Author: Caroline Blackwood

Publisher: Vintage

ISBN: 0345802632

Category: Biography & Autobiography

Page: 295

View: 6997

A portrait of the Duchess of Windsor focuses on her final days and profiles Maitre Blum, one of France's most powerful lawyers, who controlled every aspect of the Duchess' life.
Read More

Mass Incarceration in the Age of Colorblindness

Author: Ryan Moore

Publisher: CRC Press

ISBN: 1351353268

Category: Social Science

Page: 100

View: 5673

Michelle Alexander’s The New Jim Crow: Mass Incarceration in the Age of Colorblindness is an unflinching dissection of the racial biases built into the American prison system.

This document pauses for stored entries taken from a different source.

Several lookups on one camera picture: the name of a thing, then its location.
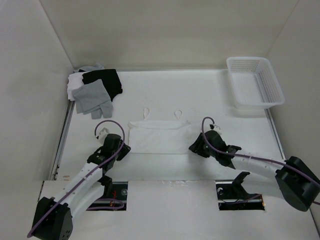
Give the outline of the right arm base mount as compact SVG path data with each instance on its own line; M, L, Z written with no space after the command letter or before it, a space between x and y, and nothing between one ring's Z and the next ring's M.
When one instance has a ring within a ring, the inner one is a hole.
M242 186L249 172L241 172L233 180L218 180L215 182L220 211L264 211L265 205L261 194L247 193Z

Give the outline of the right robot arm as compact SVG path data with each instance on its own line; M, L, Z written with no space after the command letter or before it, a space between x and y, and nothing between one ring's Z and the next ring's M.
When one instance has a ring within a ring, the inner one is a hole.
M227 188L217 193L220 200L245 201L256 195L267 195L306 212L320 193L320 180L298 157L278 162L248 156L241 147L226 144L215 130L200 133L188 149L203 158L212 157L224 167L241 171Z

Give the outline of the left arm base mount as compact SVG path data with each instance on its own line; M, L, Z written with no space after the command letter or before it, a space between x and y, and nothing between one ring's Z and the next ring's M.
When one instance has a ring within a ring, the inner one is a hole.
M128 182L113 182L111 189L95 200L88 211L126 211L128 186Z

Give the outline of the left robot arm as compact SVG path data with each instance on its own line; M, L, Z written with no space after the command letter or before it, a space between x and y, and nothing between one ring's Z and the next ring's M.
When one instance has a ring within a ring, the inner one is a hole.
M38 201L27 236L39 240L68 240L76 218L99 198L105 200L112 195L113 180L106 173L130 150L121 136L109 133L103 145L88 157L80 172L63 190Z

Named after the laws that enforced racial segregation in the southern United States until the mid-1960s, The New Jim Crow argues that while America is now legally a colorblind society – treating all races equally under the law – many factors combine to build profound racial weighting into the legal system. The US now has the world’s highest rate of incarceration, and a disproportionate percentage of the prison population is comprised of African-American men. Alexander’s argument is that different legal factors have combined to mean both that African-Americans are more likely to be targeted by police, and to receive long jail sentences for their crimes. While many of Alexander’s arguments and statistics are to be found in other books and authors’ work, The New Jim Crow is a masterful example of the reasoning skills that communicate arguments persuasively. Alexander’s skills are those fundamental to critical thinking reasoning: organizing evidence, examining other sides of the question, and synthesizing points to create an overall argument that is as watertight as it is persuasive.